◆ Your goal: Give again, word for word, every line below from the one that has "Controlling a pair" through the one that has "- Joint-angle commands", both included, and no others.

◆ Provided entries:
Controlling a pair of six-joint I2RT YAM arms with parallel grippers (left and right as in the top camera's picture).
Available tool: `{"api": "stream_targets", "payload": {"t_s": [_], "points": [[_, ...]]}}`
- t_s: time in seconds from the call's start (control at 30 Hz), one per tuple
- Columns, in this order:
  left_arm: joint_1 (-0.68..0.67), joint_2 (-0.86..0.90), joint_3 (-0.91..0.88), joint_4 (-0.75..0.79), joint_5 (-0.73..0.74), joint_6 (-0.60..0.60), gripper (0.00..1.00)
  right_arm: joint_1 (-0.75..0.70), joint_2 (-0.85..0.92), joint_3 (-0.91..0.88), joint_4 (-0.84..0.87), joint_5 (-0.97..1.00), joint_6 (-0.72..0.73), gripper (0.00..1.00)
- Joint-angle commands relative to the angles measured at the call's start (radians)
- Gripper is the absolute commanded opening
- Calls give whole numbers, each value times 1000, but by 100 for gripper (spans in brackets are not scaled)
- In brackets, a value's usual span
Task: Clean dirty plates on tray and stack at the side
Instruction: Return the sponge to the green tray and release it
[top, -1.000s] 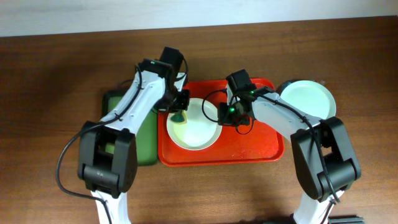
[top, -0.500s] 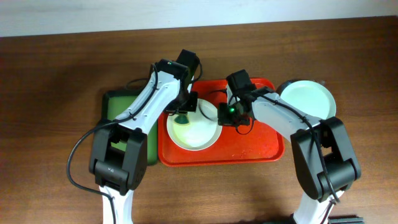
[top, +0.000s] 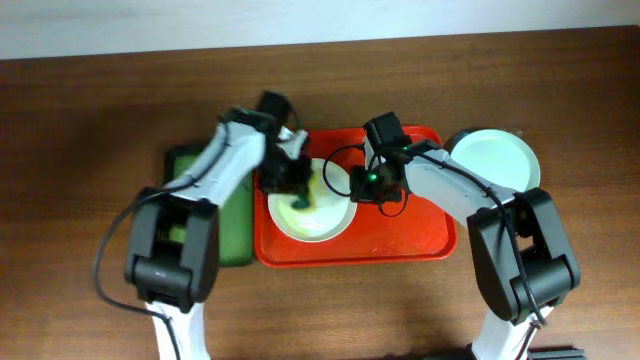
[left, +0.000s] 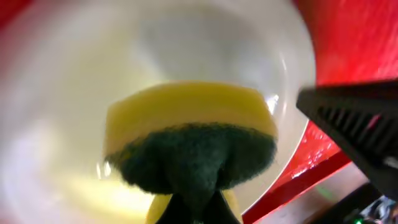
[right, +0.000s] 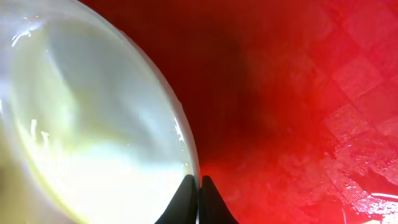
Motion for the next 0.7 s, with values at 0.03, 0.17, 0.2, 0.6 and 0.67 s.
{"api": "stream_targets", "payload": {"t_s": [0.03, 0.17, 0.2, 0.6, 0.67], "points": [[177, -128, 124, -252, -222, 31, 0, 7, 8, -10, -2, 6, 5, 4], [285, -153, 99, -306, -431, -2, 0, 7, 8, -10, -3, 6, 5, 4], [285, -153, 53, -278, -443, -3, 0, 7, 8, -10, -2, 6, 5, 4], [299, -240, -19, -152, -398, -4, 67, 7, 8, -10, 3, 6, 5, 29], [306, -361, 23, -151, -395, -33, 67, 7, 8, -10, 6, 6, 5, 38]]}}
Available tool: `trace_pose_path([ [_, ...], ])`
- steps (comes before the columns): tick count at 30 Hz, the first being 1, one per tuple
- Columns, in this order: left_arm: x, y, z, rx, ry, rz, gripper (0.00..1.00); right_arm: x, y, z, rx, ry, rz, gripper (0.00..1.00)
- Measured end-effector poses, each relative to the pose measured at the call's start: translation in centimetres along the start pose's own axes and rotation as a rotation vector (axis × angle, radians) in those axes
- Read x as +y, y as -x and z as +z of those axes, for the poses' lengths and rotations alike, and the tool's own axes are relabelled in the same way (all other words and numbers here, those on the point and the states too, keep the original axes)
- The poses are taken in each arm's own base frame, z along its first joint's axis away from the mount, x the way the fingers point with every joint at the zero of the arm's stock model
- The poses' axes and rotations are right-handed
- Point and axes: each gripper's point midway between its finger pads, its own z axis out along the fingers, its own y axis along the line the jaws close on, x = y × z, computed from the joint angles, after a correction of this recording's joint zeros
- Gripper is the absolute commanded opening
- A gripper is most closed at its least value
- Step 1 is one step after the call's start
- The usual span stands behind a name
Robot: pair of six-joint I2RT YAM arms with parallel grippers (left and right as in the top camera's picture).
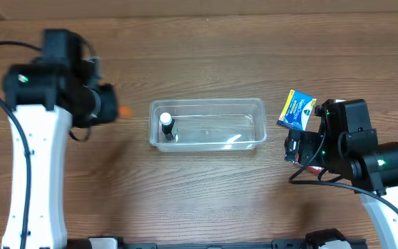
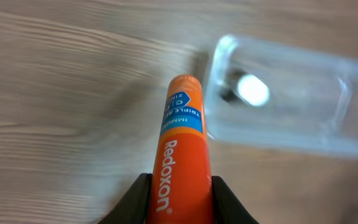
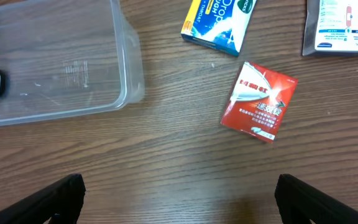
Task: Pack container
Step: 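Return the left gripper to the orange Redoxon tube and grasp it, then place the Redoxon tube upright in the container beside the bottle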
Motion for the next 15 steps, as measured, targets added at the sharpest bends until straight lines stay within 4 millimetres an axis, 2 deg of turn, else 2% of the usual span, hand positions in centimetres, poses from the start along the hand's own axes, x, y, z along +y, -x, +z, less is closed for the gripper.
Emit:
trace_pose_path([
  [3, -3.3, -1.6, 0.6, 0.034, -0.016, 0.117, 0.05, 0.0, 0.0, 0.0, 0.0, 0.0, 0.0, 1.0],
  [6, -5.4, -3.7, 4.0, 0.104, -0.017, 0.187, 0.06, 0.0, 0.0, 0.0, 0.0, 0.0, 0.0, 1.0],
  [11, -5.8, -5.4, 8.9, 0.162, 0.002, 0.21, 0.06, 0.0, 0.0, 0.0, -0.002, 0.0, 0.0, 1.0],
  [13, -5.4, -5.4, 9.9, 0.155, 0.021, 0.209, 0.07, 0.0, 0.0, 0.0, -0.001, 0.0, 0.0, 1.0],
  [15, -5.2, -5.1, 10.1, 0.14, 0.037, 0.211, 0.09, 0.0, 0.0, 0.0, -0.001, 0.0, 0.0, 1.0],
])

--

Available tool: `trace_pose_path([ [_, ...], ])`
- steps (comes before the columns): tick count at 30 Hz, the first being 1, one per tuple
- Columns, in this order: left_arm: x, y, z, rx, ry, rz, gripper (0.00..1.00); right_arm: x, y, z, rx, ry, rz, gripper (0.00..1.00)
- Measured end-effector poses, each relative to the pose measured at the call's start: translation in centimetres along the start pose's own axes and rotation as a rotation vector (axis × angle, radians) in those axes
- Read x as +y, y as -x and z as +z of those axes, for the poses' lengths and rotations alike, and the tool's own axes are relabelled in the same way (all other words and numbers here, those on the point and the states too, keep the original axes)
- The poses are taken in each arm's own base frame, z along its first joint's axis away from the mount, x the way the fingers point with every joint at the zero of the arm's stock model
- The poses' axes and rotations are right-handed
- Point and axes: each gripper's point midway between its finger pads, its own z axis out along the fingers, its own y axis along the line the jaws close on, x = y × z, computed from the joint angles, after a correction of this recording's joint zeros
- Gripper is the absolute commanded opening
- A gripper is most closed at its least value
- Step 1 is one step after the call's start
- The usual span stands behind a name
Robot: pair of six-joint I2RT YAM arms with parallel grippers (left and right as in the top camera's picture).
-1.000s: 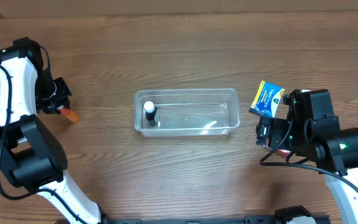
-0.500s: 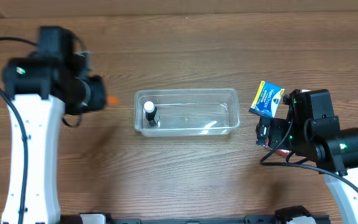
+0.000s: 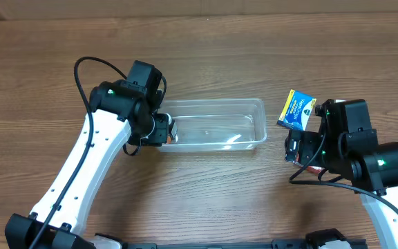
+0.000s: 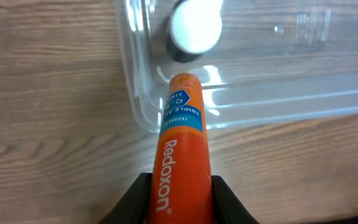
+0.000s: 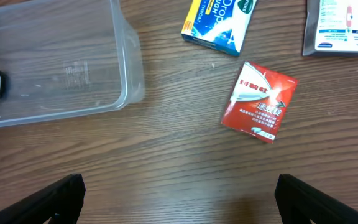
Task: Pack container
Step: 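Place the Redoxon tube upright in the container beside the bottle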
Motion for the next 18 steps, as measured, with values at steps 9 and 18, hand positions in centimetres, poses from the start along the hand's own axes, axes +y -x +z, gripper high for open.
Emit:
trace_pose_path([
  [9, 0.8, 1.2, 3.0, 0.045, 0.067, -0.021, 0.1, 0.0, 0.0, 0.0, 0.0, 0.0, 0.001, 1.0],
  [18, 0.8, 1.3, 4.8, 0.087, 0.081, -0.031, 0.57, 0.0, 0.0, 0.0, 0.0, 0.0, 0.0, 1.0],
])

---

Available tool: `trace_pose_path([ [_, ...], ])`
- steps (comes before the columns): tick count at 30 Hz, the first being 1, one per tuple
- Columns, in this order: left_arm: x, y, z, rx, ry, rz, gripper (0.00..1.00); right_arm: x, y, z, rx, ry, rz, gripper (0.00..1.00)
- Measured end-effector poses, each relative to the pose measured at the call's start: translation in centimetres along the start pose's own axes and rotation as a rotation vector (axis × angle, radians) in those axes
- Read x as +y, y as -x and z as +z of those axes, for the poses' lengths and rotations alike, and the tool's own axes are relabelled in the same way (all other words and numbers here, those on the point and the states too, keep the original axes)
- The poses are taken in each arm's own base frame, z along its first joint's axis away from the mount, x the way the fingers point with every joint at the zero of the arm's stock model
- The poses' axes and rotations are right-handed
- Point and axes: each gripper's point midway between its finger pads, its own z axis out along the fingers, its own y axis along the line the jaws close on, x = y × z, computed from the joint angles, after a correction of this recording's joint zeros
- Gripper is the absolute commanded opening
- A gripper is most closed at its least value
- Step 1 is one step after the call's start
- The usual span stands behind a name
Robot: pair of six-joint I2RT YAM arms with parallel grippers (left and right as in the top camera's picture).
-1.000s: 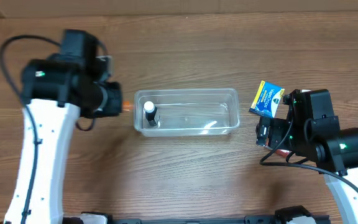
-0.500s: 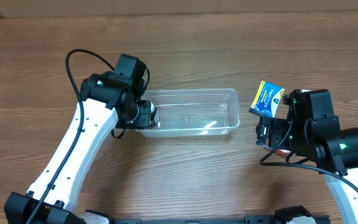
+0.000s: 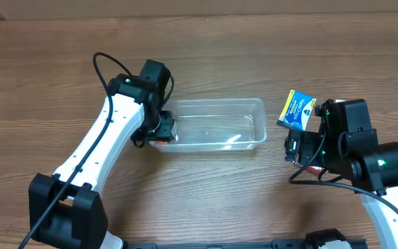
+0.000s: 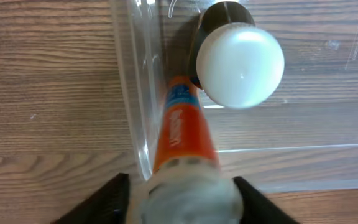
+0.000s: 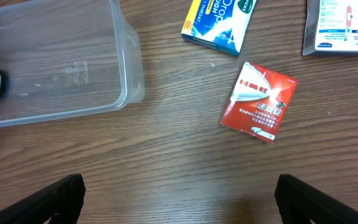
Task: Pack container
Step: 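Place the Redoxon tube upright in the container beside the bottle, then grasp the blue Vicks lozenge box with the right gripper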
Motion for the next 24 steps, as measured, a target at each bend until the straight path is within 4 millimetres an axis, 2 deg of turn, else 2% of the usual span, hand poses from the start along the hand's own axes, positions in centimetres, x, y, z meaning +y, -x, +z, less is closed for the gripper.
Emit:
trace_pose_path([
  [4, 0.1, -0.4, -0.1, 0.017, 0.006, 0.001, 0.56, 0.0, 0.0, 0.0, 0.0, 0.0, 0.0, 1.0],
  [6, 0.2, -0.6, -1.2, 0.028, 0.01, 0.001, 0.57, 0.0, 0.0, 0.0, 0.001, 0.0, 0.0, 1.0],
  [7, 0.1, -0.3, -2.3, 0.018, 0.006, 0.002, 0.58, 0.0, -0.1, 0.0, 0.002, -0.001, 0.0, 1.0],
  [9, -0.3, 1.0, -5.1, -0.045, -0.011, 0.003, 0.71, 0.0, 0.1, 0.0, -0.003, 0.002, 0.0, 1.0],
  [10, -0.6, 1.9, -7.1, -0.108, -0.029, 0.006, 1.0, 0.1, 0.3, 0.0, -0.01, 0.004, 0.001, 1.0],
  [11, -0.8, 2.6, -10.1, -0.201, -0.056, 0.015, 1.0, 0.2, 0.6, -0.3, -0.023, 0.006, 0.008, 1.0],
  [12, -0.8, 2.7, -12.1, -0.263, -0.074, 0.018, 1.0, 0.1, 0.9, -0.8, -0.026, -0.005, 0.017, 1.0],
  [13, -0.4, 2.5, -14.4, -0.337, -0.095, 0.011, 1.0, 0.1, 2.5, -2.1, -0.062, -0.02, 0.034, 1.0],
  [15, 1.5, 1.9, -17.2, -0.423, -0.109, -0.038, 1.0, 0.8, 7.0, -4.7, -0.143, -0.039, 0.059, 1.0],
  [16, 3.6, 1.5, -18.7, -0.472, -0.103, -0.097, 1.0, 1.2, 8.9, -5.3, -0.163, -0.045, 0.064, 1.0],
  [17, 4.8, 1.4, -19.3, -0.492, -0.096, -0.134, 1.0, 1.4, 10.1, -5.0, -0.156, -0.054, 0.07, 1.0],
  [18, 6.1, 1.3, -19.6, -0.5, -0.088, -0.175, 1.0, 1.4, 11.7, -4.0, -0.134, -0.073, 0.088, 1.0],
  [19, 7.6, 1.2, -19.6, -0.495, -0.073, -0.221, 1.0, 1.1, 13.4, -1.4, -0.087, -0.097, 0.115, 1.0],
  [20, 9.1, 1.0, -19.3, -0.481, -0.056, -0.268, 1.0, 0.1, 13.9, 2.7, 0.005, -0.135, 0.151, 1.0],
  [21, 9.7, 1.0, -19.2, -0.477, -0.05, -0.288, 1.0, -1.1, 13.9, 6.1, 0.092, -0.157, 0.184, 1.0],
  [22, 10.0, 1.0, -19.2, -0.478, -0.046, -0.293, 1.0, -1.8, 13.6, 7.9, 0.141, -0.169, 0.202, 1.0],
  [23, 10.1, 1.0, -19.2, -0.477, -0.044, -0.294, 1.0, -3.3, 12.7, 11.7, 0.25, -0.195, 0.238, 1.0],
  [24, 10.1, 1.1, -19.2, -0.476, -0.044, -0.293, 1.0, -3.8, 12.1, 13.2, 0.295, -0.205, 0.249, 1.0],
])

◆ Result:
Controlling a pair of six-joint I2RT YAM arms with parallel grippers (left and right as in the top camera's picture).
Available tool: `{"api": "stream_targets", "payload": {"t_s": [_], "points": [[_, ...]]}}`
- t_s: time in seconds from the call's start (control at 30 Hz), one per tuple
- Columns, in this order:
  left_arm: joint_1 (-0.68..0.67), joint_2 (-0.86..0.90), joint_3 (-0.91..0.88), joint_4 (-0.75..0.79), joint_5 (-0.73..0.74), joint_6 (-0.60..0.60), gripper (0.00..1.00)
  right_arm: joint_1 (-0.75..0.70), joint_2 (-0.85..0.92), joint_3 (-0.91..0.88), joint_4 (-0.84..0.87), joint_5 (-0.97..1.00), joint_6 (-0.72..0.73), gripper (0.00..1.00)
- Joint-angle commands relative to the angles measured at the call's start (radians)

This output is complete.